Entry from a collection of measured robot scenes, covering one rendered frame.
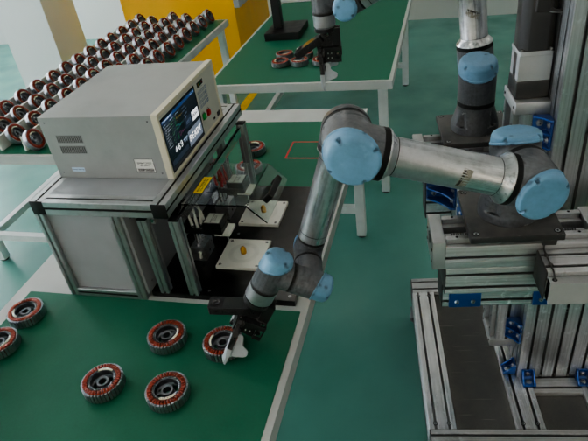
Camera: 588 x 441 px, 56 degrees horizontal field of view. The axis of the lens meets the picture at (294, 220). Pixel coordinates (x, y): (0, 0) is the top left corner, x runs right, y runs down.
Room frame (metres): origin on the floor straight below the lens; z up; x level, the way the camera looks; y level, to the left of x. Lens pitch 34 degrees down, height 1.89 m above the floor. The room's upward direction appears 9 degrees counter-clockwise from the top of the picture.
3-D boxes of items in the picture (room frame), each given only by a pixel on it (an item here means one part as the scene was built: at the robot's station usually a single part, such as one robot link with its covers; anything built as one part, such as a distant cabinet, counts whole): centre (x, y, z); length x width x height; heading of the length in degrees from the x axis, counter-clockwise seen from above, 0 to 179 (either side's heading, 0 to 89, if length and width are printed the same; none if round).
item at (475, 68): (1.65, -0.64, 1.20); 0.13 x 0.12 x 0.14; 162
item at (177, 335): (1.16, 0.41, 0.77); 0.11 x 0.11 x 0.04
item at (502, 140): (1.15, -0.55, 1.20); 0.13 x 0.12 x 0.14; 175
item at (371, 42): (3.92, -0.40, 0.37); 1.85 x 1.10 x 0.75; 162
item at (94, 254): (1.41, 0.63, 0.91); 0.28 x 0.03 x 0.32; 72
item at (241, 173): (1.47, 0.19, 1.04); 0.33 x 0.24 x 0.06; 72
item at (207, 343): (1.10, 0.24, 0.77); 0.11 x 0.11 x 0.04
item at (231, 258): (1.48, 0.18, 0.78); 0.15 x 0.15 x 0.01; 72
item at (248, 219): (1.71, 0.11, 0.78); 0.15 x 0.15 x 0.01; 72
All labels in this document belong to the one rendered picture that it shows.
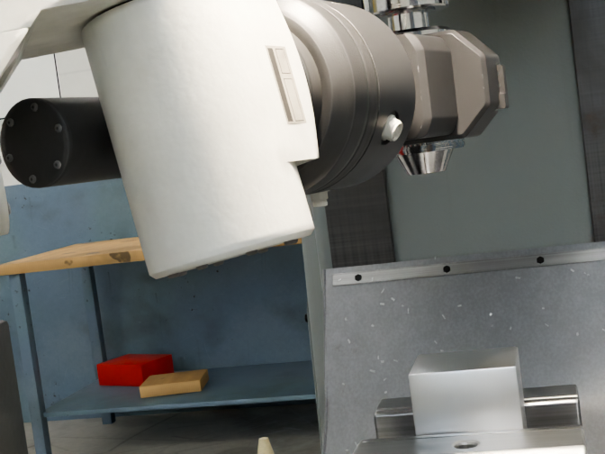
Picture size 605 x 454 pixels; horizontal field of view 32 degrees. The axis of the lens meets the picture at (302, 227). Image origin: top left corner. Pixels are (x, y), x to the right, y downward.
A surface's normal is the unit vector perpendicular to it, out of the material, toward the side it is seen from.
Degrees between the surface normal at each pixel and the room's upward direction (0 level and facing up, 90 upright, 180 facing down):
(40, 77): 90
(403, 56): 72
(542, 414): 90
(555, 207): 90
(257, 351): 90
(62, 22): 170
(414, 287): 63
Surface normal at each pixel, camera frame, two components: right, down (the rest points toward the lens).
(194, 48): 0.22, -0.08
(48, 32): 0.28, 0.96
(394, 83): 0.87, -0.11
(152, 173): -0.50, 0.13
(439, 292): -0.27, -0.35
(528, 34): -0.25, 0.11
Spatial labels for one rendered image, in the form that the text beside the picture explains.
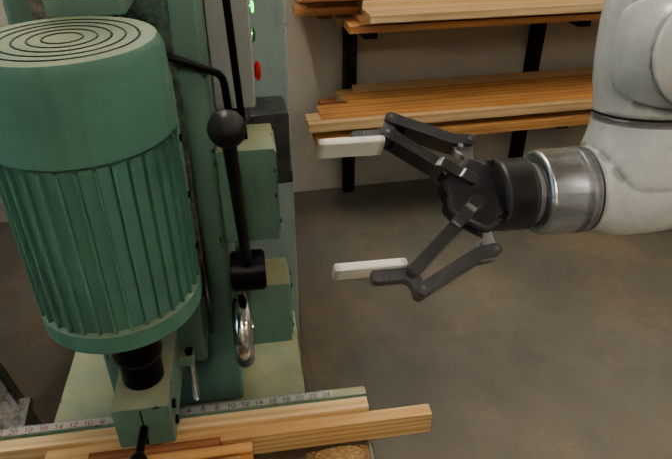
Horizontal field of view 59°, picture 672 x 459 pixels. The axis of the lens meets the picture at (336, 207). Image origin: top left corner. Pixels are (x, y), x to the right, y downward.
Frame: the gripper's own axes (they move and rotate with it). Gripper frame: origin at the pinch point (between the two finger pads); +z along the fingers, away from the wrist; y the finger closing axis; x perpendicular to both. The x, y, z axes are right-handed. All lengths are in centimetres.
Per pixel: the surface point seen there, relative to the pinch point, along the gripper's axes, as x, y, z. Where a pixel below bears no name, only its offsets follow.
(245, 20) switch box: -9.9, 33.6, 7.6
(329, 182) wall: -240, 126, -32
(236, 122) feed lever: 9.4, 4.4, 9.0
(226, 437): -37.1, -17.4, 14.5
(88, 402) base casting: -61, -7, 40
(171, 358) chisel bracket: -28.2, -7.4, 20.6
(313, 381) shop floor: -167, 8, -7
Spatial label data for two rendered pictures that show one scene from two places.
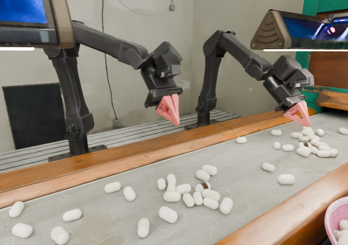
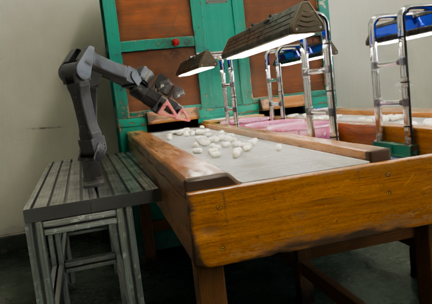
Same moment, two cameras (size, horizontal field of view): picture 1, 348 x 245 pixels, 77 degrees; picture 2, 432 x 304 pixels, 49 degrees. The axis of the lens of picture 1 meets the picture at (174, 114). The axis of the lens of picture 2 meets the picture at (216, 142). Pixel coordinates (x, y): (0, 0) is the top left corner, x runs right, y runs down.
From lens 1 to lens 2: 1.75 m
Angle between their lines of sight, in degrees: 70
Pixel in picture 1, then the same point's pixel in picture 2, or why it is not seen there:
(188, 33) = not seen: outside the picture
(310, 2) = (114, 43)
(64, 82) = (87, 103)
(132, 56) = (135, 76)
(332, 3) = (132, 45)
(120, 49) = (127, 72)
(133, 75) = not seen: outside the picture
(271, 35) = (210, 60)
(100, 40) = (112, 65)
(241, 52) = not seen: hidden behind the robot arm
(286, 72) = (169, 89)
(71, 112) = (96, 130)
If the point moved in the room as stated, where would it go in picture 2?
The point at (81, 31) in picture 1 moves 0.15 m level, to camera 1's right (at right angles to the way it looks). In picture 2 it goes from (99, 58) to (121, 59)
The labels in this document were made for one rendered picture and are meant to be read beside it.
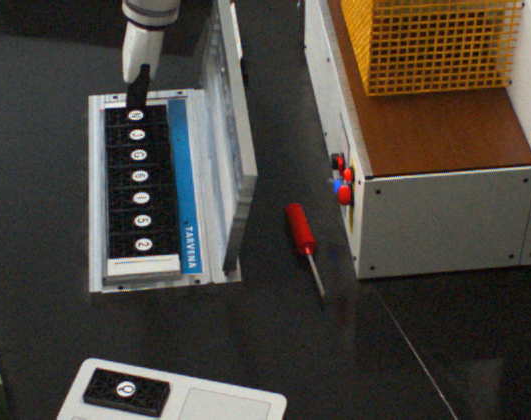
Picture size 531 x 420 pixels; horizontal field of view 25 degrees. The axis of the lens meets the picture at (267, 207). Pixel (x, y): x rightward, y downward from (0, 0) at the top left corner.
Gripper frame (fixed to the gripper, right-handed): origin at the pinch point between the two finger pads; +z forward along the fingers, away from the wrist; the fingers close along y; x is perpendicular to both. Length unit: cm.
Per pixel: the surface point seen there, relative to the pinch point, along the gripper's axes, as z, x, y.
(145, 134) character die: 1.2, 1.3, 8.2
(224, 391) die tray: 2, 10, 58
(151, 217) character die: 1.2, 1.5, 27.2
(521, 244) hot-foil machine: -11, 50, 40
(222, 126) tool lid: -7.9, 11.1, 16.2
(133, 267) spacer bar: 1.8, -1.3, 36.9
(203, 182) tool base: 0.6, 9.5, 19.3
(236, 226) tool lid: -10.1, 10.6, 40.0
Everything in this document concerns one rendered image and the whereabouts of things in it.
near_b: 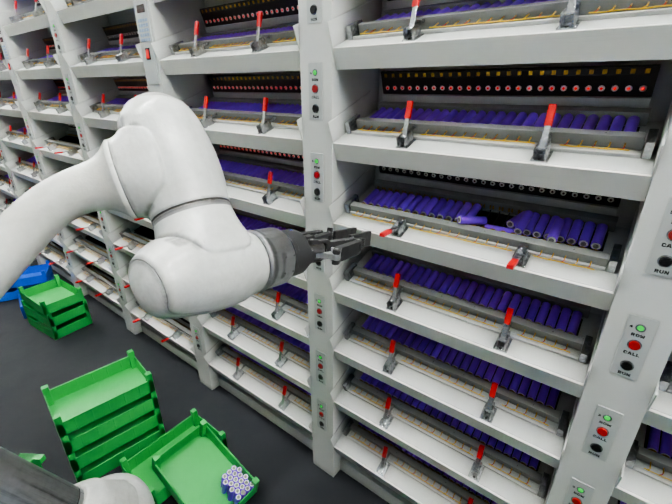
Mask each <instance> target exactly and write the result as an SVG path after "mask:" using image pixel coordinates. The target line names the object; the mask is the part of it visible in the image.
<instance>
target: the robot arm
mask: <svg viewBox="0 0 672 504"><path fill-rule="evenodd" d="M117 127H118V131H117V132H116V134H115V135H114V136H113V137H111V138H109V139H105V140H103V143H102V145H101V147H100V149H99V151H98V152H97V153H96V154H95V155H94V156H93V157H92V158H90V159H89V160H87V161H85V162H82V163H80V164H78V165H75V166H73V167H70V168H68V169H65V170H63V171H61V172H59V173H56V174H54V175H52V176H50V177H49V178H47V179H45V180H43V181H41V182H40V183H38V184H37V185H35V186H34V187H32V188H31V189H29V190H28V191H27V192H25V193H24V194H23V195H22V196H20V197H19V198H18V199H17V200H16V201H15V202H13V203H12V204H11V205H10V206H9V207H8V208H7V209H6V210H5V211H4V212H3V213H2V214H1V215H0V299H1V298H2V297H3V296H4V295H5V293H6V292H7V291H8V290H9V289H10V288H11V286H12V285H13V284H14V283H15V282H16V281H17V279H18V278H19V277H20V276H21V275H22V274H23V272H24V271H25V270H26V269H27V268H28V267H29V265H30V264H31V263H32V262H33V261H34V260H35V258H36V257H37V256H38V255H39V254H40V253H41V252H42V250H43V249H44V248H45V247H46V246H47V245H48V244H49V242H50V241H51V240H52V239H53V238H54V237H55V236H56V235H57V234H58V233H59V232H60V231H61V230H62V229H63V228H64V227H66V226H67V225H68V224H69V223H71V222H72V221H74V220H76V219H77V218H79V217H81V216H84V215H86V214H89V213H92V212H96V211H103V210H114V211H119V212H122V213H124V214H126V215H128V216H130V217H132V218H133V219H136V218H147V219H150V220H151V223H152V226H153V229H154V236H155V240H153V241H150V242H149V243H147V244H146V245H145V246H144V247H143V248H141V249H140V250H139V251H138V252H137V253H136V255H135V256H134V257H133V258H132V260H131V261H130V264H129V267H128V279H129V284H130V287H131V290H132V292H133V295H134V297H135V298H136V300H137V302H138V303H139V305H140V306H141V307H142V308H143V309H144V310H145V311H146V312H147V313H148V314H150V315H151V316H154V317H156V318H161V319H176V318H185V317H192V316H197V315H203V314H208V313H212V312H216V311H220V310H223V309H226V308H229V307H232V306H235V305H237V304H239V303H241V302H243V301H245V300H247V299H248V298H249V297H250V296H252V295H253V294H255V293H257V292H262V291H265V290H267V289H269V288H273V287H276V286H279V285H282V284H284V283H286V282H287V281H288V280H289V279H290V278H291V277H292V276H296V275H299V274H301V273H303V272H304V271H305V270H306V269H307V268H308V266H309V265H310V264H311V263H315V262H320V261H322V260H324V259H330V262H332V264H333V265H339V264H340V262H341V261H344V260H346V259H349V258H351V257H354V256H356V255H359V254H361V248H363V247H366V246H370V240H371V231H363V232H359V233H356V231H357V228H356V227H350V228H345V229H340V230H335V231H333V228H330V227H327V231H326V232H323V230H321V229H319V230H313V231H306V232H299V231H297V230H295V229H286V230H279V229H277V228H272V227H269V228H262V229H256V230H246V229H245V228H244V226H243V225H242V223H241V222H240V221H239V219H238V217H237V216H236V214H235V212H234V210H233V208H232V205H231V203H230V200H229V197H228V193H227V187H226V181H225V177H224V174H223V171H222V168H221V165H220V162H219V159H218V157H217V154H216V152H215V150H214V147H213V145H212V143H211V141H210V139H209V137H208V135H207V133H206V131H205V129H204V127H203V126H202V124H201V122H200V121H199V119H198V118H197V117H196V115H195V114H194V113H193V111H192V110H191V109H190V108H189V107H188V106H187V105H186V104H185V103H183V102H182V101H180V100H178V99H176V98H174V97H172V96H170V95H168V94H164V93H158V92H149V93H143V94H140V95H137V96H135V97H134V98H132V99H130V100H129V101H128V102H127V103H126V104H125V105H124V107H123V109H122V111H121V113H120V115H119V117H118V120H117ZM0 504H155V502H154V499H153V496H152V493H151V491H150V490H149V488H148V486H147V485H146V484H145V483H144V482H143V481H142V480H141V479H140V478H139V477H137V476H135V475H132V474H129V473H115V474H110V475H107V476H104V477H102V478H91V479H87V480H84V481H81V482H79V483H76V484H72V483H70V482H68V481H66V480H64V479H62V478H60V477H58V476H56V475H54V474H53V473H51V472H49V471H47V470H45V469H43V468H41V467H39V466H37V465H35V464H33V463H31V462H29V461H27V460H25V459H23V458H21V457H20V456H18V455H16V454H14V453H12V452H10V451H8V450H6V449H4V448H2V447H0Z"/></svg>
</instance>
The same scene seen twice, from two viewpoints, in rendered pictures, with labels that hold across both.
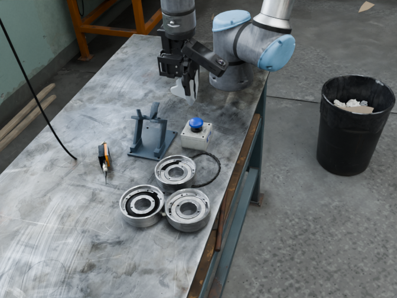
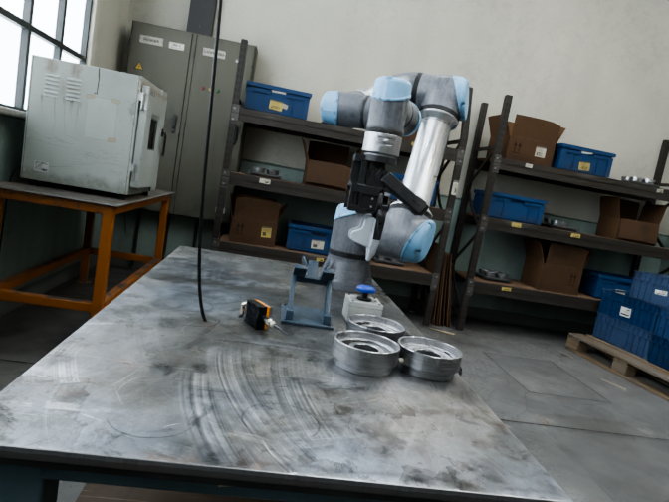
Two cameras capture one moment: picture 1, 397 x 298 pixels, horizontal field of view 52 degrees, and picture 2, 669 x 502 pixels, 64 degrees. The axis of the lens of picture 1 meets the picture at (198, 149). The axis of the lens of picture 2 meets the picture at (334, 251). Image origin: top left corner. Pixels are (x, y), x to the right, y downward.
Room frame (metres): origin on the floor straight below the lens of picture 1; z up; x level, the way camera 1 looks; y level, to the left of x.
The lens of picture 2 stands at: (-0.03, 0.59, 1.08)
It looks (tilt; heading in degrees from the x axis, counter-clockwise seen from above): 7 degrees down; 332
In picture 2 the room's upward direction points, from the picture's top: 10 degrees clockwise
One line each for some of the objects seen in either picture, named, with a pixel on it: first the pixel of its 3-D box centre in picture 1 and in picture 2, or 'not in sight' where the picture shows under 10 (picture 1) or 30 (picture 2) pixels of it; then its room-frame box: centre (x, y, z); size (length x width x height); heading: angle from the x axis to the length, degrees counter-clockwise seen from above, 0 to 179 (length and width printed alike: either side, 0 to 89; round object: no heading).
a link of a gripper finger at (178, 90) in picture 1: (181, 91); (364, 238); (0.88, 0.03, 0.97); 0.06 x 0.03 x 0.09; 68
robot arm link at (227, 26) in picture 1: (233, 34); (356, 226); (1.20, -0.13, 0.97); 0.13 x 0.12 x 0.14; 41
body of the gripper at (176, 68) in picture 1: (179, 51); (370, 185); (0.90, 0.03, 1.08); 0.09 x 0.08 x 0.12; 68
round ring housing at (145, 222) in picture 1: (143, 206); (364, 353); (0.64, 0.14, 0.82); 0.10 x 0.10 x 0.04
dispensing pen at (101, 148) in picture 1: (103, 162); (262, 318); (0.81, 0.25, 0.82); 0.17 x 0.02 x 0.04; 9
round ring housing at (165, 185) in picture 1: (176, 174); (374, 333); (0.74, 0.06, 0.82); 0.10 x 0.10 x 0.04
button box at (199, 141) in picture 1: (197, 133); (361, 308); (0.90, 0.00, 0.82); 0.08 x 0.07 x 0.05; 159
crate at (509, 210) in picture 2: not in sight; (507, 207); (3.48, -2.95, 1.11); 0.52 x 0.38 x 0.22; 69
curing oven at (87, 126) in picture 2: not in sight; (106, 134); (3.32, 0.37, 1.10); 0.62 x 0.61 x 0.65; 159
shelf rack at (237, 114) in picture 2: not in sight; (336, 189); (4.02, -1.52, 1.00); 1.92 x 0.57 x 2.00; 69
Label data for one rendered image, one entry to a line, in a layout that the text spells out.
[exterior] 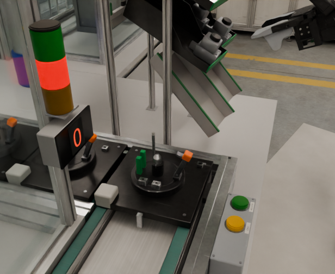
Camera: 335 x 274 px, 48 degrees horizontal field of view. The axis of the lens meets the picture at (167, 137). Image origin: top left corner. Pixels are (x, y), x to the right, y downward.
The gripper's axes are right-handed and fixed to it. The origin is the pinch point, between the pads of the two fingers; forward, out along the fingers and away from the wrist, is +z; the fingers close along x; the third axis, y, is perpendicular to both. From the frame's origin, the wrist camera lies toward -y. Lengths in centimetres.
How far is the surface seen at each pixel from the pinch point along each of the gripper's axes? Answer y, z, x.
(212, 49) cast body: 1.1, 12.7, -2.6
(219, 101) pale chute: 19.4, 21.0, 5.9
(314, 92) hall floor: 120, 60, 246
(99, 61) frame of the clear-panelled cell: 1, 98, 46
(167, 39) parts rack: -6.0, 20.1, -9.6
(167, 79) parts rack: 3.9, 24.7, -9.7
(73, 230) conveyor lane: 21, 35, -51
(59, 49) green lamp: -16, 15, -48
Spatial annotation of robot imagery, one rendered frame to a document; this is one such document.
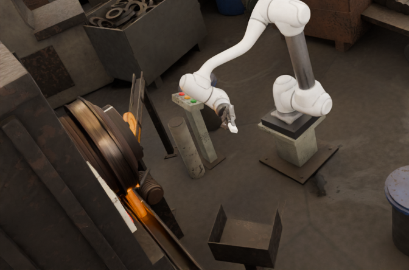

• _What the task requires_: The word "upward" occurs on certain lines of the material; count those lines and respond with the number only.

• _Task result_: 3